Adeus ao abridor de bolso
As primeiras cervejas em lata, surgidas nos
anos 50, não causaram entusiasmo.
Motivo: era preciso ter sempre à
mão um abridor para poder usufruir a bebida. O problema foi
resolvido em 1962, quando a
Alcoa mostrou à companhia
americana Iron City Brewery
sua invenção, o hoje popular
sistema pull-top, para abrir
latas com a ajuda de anéis. A
diferença do sistema original
para o atual era que, após a abertura, o anel se desprendia da lata, tendo
que ser dispensado separadamente. Com a
posterior invenção da lata snap-top, esse incômodo também acabou, assim como diminuíram as falcatruas que eram feitas com a
peça solta, como o seu uso para quebrar parquímetros.
A “nonna” das
embalagens
Talvez a marca mais reconhecida mundialmente quando
o assunto é massa alimentícia, a italiana Barilla ostenta o título de primeira
empresa a adotar embalagens
para toda uma linha de massas, em 1955. Até então,
costumava-se vender o produto a granel.
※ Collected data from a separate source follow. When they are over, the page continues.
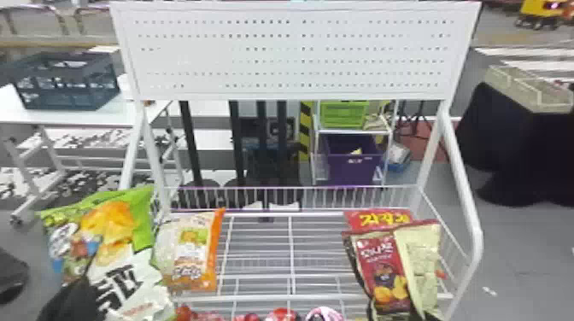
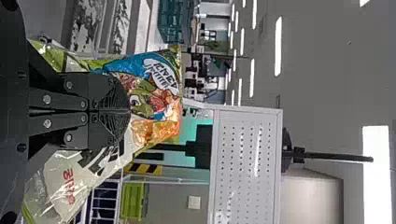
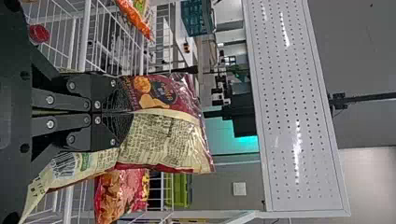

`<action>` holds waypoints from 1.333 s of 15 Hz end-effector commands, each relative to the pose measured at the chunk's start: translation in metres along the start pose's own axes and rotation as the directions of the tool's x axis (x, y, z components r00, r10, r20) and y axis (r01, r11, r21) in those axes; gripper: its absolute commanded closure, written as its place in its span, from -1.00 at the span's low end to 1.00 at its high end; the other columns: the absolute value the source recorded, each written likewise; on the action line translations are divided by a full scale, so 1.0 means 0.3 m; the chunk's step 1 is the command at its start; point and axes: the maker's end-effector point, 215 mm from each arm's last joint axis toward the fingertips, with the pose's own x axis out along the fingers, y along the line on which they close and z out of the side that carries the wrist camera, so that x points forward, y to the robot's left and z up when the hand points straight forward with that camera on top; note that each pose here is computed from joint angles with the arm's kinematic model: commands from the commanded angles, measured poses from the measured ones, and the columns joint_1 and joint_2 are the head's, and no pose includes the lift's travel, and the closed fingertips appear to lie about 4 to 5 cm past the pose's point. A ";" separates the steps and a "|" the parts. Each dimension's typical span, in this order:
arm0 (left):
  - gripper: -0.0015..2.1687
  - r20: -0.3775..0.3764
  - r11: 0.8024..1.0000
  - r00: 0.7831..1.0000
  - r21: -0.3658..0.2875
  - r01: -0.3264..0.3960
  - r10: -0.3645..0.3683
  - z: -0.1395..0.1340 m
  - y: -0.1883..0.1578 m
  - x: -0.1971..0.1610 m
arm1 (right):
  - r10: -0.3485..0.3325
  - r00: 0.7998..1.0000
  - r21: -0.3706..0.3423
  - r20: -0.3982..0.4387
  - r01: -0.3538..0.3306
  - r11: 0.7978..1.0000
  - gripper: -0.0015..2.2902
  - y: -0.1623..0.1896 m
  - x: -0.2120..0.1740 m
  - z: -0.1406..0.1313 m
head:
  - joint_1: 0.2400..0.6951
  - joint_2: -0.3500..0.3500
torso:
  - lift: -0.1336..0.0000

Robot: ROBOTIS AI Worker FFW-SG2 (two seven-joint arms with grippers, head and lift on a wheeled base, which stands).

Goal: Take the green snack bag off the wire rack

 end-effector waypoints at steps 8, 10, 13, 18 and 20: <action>0.66 -0.008 1.000 1.000 0.001 0.011 -0.011 0.001 -0.020 -0.033 | 0.004 1.000 -0.001 0.001 -0.004 1.000 0.95 0.007 -0.008 0.008 | 0.14 0.00 | 1.00; 0.66 -0.008 1.000 1.000 0.002 0.012 -0.012 0.004 -0.021 -0.035 | 0.002 1.000 -0.002 0.001 -0.002 1.000 0.95 0.005 -0.007 0.008 | 0.14 0.00 | 1.00; 0.66 -0.008 1.000 1.000 0.001 0.013 -0.013 0.003 -0.023 -0.036 | 0.001 1.000 -0.003 0.003 -0.001 1.000 0.95 0.004 -0.007 0.011 | 0.14 0.00 | 1.00; 0.66 -0.007 1.000 1.000 0.000 0.020 -0.020 0.009 -0.030 -0.036 | 0.000 1.000 0.000 0.004 0.000 1.000 0.95 0.004 -0.006 0.014 | 0.14 0.00 | 1.00; 0.66 -0.007 1.000 1.000 -0.001 0.022 -0.022 0.009 -0.032 -0.036 | 0.000 1.000 0.000 0.004 0.000 1.000 0.95 0.004 -0.006 0.014 | 0.14 0.00 | 1.00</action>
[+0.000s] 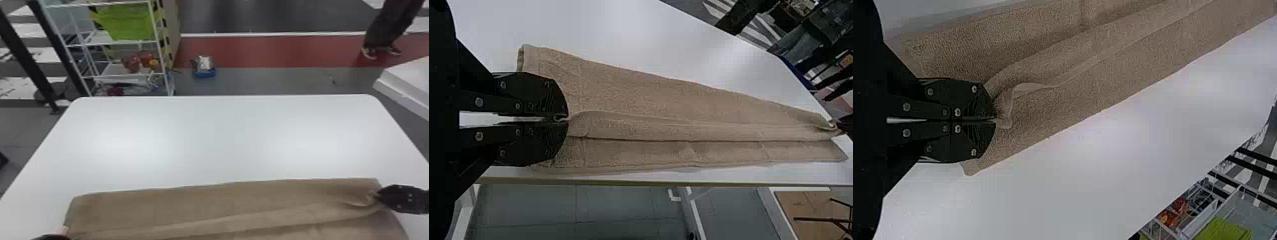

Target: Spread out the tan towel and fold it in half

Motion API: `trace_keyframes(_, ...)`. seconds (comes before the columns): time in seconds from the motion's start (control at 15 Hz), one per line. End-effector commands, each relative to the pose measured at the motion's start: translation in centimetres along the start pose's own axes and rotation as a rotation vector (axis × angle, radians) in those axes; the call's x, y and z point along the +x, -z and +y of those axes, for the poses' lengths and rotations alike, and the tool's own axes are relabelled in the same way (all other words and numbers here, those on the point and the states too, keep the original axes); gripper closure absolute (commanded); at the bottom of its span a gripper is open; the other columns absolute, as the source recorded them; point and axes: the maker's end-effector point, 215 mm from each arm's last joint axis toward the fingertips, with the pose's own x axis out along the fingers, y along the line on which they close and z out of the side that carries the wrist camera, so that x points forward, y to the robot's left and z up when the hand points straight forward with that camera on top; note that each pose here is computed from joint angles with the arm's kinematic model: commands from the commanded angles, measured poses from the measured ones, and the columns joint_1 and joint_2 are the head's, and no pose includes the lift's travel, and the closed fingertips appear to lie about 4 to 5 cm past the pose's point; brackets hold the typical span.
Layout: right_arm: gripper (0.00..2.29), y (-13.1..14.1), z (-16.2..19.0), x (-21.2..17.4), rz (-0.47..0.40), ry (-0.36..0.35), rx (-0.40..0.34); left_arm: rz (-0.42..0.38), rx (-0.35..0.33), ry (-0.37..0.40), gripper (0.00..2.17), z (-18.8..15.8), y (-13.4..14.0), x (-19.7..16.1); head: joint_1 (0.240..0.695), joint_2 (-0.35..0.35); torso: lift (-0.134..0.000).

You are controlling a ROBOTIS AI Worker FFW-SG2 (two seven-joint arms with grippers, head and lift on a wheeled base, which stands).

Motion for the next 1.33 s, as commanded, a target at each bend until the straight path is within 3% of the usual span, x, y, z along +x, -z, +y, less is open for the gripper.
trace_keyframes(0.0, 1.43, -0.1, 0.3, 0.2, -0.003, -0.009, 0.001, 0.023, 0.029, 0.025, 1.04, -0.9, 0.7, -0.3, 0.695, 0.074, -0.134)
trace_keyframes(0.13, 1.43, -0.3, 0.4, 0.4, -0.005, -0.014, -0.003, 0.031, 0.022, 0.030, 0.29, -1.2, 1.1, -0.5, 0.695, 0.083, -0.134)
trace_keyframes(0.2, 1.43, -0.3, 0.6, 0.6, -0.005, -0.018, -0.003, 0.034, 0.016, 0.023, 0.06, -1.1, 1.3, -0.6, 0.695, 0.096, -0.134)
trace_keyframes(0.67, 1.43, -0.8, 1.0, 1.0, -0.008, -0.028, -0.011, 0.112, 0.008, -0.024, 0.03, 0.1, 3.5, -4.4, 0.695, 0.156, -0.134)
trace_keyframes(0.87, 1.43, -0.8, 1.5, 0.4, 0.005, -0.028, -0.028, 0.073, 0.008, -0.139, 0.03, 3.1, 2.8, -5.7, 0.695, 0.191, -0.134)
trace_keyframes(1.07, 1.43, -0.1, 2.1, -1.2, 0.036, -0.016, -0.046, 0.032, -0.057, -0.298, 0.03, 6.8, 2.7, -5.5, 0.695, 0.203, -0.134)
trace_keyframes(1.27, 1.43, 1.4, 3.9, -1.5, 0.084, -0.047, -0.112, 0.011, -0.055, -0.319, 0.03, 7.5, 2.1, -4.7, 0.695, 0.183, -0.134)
O criador da
identidade da marca e de um
de seus principais patrimônios – as embalagens de papel cartão – foi o publicitário Erberto Carboni. As
caixinhas azuis foram protagonistas, a partir de então, de várias campanhas de
marketing da empresa.
A força ancestral dos “elixires da longa vida”
No final do século XIX, com a medicina ainda
engatinhando, os “tônicos medicinais” faziam
grande sucesso, principalmente nos Estados
Unidos. As fórmulas não variavam muito: eram
misturas de ervas e álcool. O que mudava mesmo era a cor e a forma da embalagem, sempre
de vidro. Confirmando o axioma mercadológico
de que a embalagem é um poderoso instrumento de venda e de fortalecimento de imagem,
cada fabricante dos “tônicos que curam tudo”
procurava fazer com que seus recipientes chamassem mais a atenção do que o dos concorrentes, como mostra a foto de frascos norteamericanos centenários.